In an interview with the New York Times magazine in 1970, the subsequent Nobel laureate Milton Friedman gave his view of a company’s social responsibility: “The social responsibility of business is to increase its profits.” He was thus advocating the same view of business and enterprise as Adam Smith in the 18th century, who employed the metaphor of the “invisible hand.” Smith believed that the self-interested market player did not strive directly to improve the common good but, guided by the invisible hand, ensured that scarce goods were distributed in the best possible way. Just under half a century after Friedman’s pithy statement, the expectations placed on companies by society have changed dramatically, and thus also the way companies and their executives see themselves.
The Blackrock CEO Larry Fink manages more than 6 trillion dollars of assets. In his latest message to the companies that invest in his fund, he writes that “profits and purpose are inextricably linked.” However, he continues, “purpose is not the sole pursuit of profits but the animating force for achieving them.” For communications management, this naturally also gives rise to new demands. The PR advisory firm Reputation Institute, for example, ranks the definition of a credible purpose as the number-one task for leading companies in 2019.
However, this quest for companies’ contribution to society is not completely new. And contrary to what we may sometimes be led to believe, it is not to Silicon Valley that we owe this orientation to social concerns. Back in the 19th century, leading entrepreneurs such as Carl Duisberg, Werner von Siemens, and Robert Bosch not only endeavored to improve the working and living conditions of their workforce, but also set their sights on social progress as a whole. And even if their choice of language and the aims they set were somewhat more modest than the tone of today’s entrepreneurs, then this was above all because it was still the job of religion to provide transcendental orientation and define the meaning of life.
It is no contradiction when the established churches in Germany currently expect to lose half their members and people in the advanced industrial countries, especially young people, expect their employers to make them part of a project to solve the pressing issues of human existence. Materially, they have what they need, and many of them are very well off, but meaning has become a scarce resource. In a secularized world, and following two world wars whose millions of casualties shook the foundations of established religion, the future is in short supply as something to yearn for beyond the present and the past. Digitalization is exacerbating this feeling by putting an end to the transitoriness of information. The impression that arises is that fewer and fewer truly new things are coming into being, and that history is marching on the spot.

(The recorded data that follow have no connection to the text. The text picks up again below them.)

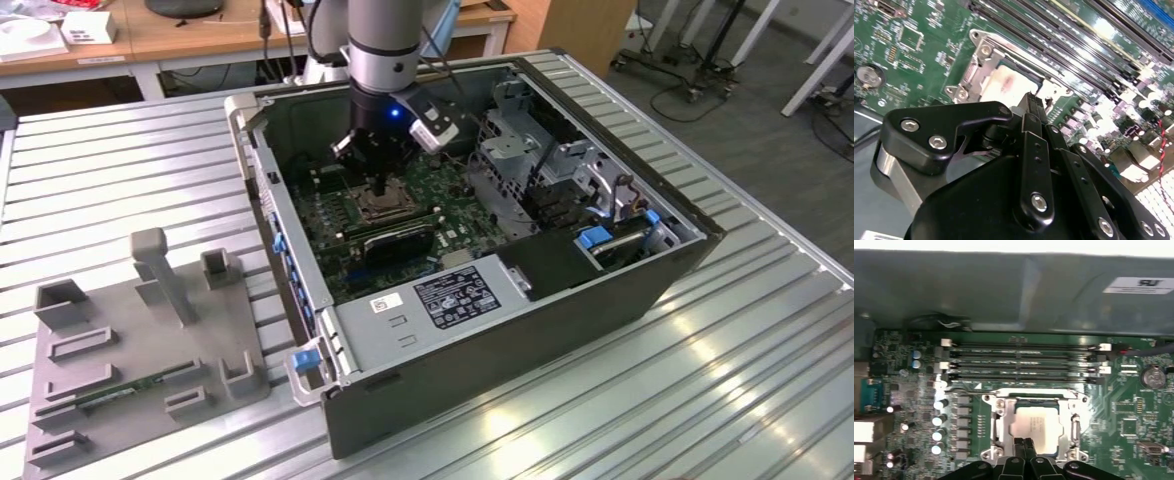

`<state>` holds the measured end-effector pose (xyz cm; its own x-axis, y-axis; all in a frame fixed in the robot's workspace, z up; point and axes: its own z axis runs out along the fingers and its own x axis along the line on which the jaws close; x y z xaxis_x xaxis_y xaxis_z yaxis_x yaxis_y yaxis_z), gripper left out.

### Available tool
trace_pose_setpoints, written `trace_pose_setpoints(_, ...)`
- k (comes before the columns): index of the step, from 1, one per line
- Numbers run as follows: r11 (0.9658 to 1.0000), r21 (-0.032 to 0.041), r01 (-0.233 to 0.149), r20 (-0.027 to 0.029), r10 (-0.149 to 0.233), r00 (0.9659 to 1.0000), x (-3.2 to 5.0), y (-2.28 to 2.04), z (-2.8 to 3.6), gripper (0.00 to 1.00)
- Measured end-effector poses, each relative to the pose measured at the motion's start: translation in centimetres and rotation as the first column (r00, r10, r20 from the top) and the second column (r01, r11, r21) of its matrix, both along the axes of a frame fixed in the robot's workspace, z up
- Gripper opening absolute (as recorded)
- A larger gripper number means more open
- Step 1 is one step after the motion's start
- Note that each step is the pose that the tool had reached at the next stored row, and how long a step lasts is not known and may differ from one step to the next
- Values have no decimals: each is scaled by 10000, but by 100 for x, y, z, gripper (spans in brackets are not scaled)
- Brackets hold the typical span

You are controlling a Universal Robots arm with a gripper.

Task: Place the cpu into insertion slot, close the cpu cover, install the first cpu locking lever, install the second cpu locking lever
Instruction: 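Install the first cpu locking lever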

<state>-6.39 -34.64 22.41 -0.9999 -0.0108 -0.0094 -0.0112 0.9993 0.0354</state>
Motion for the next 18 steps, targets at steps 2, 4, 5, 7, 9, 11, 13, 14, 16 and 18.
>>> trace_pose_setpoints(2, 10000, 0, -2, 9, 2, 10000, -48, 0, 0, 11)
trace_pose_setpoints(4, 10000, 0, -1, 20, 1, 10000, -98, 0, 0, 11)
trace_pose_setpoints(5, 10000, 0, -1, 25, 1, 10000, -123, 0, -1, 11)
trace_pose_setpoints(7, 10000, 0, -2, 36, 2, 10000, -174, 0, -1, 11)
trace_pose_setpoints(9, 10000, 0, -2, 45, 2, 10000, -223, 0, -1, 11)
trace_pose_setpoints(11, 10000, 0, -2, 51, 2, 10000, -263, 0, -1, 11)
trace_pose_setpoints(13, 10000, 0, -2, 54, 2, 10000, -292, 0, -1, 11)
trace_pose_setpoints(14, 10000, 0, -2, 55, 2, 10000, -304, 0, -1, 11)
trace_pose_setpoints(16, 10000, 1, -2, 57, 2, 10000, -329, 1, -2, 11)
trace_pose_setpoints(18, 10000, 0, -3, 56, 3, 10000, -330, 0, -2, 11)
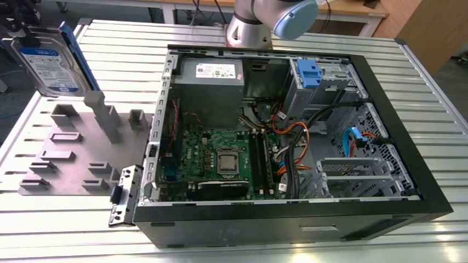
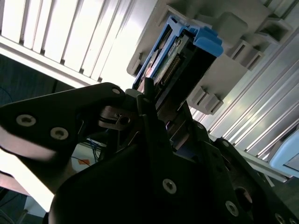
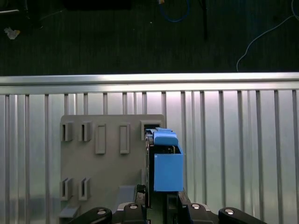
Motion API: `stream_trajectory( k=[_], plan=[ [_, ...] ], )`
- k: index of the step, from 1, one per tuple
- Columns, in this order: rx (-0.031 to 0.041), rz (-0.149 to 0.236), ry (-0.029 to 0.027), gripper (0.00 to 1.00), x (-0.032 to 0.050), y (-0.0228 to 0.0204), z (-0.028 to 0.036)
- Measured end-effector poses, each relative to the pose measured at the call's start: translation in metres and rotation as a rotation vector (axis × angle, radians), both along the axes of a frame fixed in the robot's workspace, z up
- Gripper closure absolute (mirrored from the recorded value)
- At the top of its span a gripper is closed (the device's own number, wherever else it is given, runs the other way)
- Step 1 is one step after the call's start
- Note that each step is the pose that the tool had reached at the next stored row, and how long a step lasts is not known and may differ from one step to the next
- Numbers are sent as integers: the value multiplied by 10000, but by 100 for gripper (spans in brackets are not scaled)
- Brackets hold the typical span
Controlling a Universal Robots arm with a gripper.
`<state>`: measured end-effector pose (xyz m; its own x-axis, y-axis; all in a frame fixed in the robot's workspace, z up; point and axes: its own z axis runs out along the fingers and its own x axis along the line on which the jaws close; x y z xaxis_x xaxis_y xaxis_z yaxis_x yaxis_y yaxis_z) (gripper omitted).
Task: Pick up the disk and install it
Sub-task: 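Pick up the disk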
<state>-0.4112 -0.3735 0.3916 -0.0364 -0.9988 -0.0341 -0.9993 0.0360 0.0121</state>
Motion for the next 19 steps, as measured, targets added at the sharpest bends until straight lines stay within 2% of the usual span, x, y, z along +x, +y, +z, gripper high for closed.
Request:
stream_trajectory(
  k=[19],
  plan=[
    [0,0,0,65,0,0,162]
  ],
)
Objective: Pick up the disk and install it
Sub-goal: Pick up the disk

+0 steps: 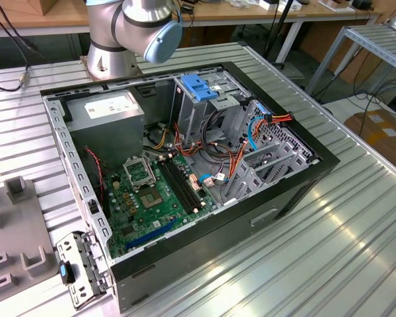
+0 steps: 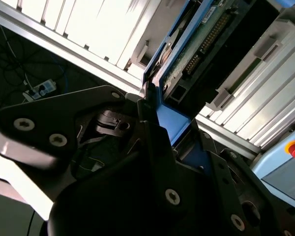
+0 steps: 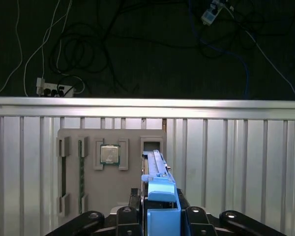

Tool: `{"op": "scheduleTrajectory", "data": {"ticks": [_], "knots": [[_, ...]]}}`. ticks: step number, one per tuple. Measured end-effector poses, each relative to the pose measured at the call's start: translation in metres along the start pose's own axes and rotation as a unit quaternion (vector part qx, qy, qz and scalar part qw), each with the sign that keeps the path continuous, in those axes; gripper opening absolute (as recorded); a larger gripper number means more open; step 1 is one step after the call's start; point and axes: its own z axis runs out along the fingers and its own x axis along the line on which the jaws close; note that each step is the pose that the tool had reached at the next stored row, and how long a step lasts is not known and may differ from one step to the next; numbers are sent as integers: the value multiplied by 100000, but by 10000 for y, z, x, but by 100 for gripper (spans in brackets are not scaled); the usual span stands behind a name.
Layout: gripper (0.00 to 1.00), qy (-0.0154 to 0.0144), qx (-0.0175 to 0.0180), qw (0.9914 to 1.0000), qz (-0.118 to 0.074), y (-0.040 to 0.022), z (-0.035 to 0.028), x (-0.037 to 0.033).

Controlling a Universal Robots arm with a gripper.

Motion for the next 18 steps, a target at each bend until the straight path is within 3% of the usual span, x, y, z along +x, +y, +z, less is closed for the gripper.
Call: {"op": "scheduleTrajectory", "data": {"ticks": [12, 18], "knots": [[37, 12, -16, 100000, 0, 0, -9, 0], [37, 9, -7, 100000, 1, -1, -72, 2]]}}
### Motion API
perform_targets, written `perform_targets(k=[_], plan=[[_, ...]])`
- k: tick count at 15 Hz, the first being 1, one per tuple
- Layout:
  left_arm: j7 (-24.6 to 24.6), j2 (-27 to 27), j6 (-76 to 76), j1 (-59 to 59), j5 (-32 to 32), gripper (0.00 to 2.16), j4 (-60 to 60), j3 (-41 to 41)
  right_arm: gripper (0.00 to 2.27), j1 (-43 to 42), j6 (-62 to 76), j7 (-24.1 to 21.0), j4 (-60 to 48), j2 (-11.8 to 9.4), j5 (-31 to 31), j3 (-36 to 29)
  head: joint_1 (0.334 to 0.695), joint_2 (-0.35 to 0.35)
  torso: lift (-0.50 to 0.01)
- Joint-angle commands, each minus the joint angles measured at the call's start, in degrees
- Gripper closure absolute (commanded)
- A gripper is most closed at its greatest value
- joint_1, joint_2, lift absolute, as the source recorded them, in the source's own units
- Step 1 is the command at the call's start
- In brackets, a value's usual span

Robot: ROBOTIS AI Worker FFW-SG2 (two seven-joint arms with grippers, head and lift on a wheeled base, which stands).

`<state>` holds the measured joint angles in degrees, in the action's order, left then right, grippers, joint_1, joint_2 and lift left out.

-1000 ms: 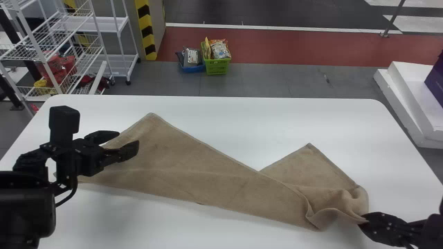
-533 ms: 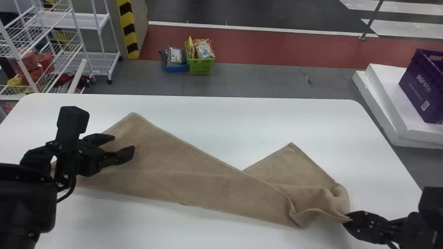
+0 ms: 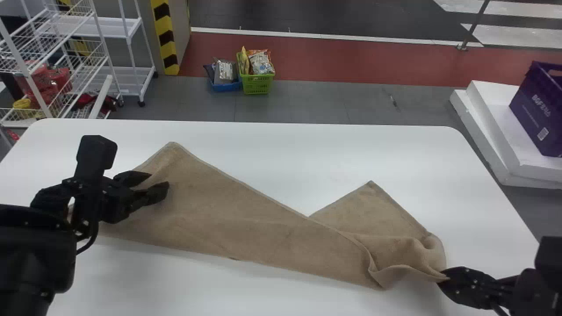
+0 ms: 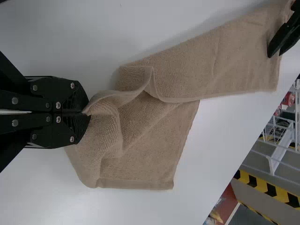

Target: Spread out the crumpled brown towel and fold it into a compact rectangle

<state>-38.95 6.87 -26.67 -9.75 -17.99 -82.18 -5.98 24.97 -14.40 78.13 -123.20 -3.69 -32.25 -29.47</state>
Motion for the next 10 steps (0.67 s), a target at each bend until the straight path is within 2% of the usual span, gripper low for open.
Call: perform_targets(k=[1, 2, 3, 7, 10], plan=[[-0.6, 0.1, 0.5, 0.2, -0.5, 0.79, -0.1, 0.1, 1.31, 0.0, 0.0, 0.2, 0.1, 0.0, 0.0, -0.1, 0.695, -0.093, -0.127], [-0.9, 0.0, 1.6, 0.6, -0.3, 1.29, -0.4, -0.4, 1.31, 0.0, 0.0, 0.2, 0.1, 0.0, 0.0, -0.1, 0.695, -0.093, -0.127], [-0.5, -0.2, 3.3, 1.7, 0.3, 1.43, -1.0, -1.0, 1.31, 0.0, 0.0, 0.2, 0.1, 0.0, 0.0, -0.1, 0.695, -0.095, -0.127], [-2.9, -0.3, 6.7, 8.6, 8.2, 1.43, -11.1, -7.4, 1.31, 0.0, 0.0, 0.2, 0.0, 0.1, 0.3, -0.5, 0.695, -0.090, -0.127], [-8.6, -0.3, 10.2, 14.2, 16.4, 1.43, -17.3, -14.7, 1.31, -0.1, 0.2, 0.2, -0.1, 0.1, 1.1, -1.3, 0.695, -0.072, -0.127]])
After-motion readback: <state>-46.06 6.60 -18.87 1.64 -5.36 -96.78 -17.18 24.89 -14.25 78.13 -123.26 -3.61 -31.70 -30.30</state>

Certain observers believe it is presumptuous, if not counterproductive, for companies to rush in to fill this gap in people’s quest for orientation. Writing in the German daily Frankfurter Allgemeine Zeitung, the Bielefeld-based sociologist Stefan Kühl says that any company wanting to motivate its workforce by alluding to the “higher purpose” of their work should be aware that a company is not a “house of fun.” Of course, an appeal to the purpose of work can permanently make up for deficits in areas such as pay or working hours – although the working conditions in many a promising startup tell a different story. However, the impression that arises here is that any talk of purpose is just a means to an end (that of optimizing the use of human resources). In fact, the reason behind this desire for a clear understanding of what our employers stand for and what their objectives are in deploying their resources is people’s need to know where they stand in an increasingly complex world.
And because this is so, workers can distinguish very well between half-baked posturing and serious-minded purpose – especially if companies engage in open dialogue on this subject. Anyone who just pays lip-service to these ideas or who never gets beyond playacting should heed the words of the Hungarian playwright Ödön von Horvath. He knew exactly where the difference between appearance and reality lay: “You see, I’m really quite different. It’s just that I rarely get around to being that way.”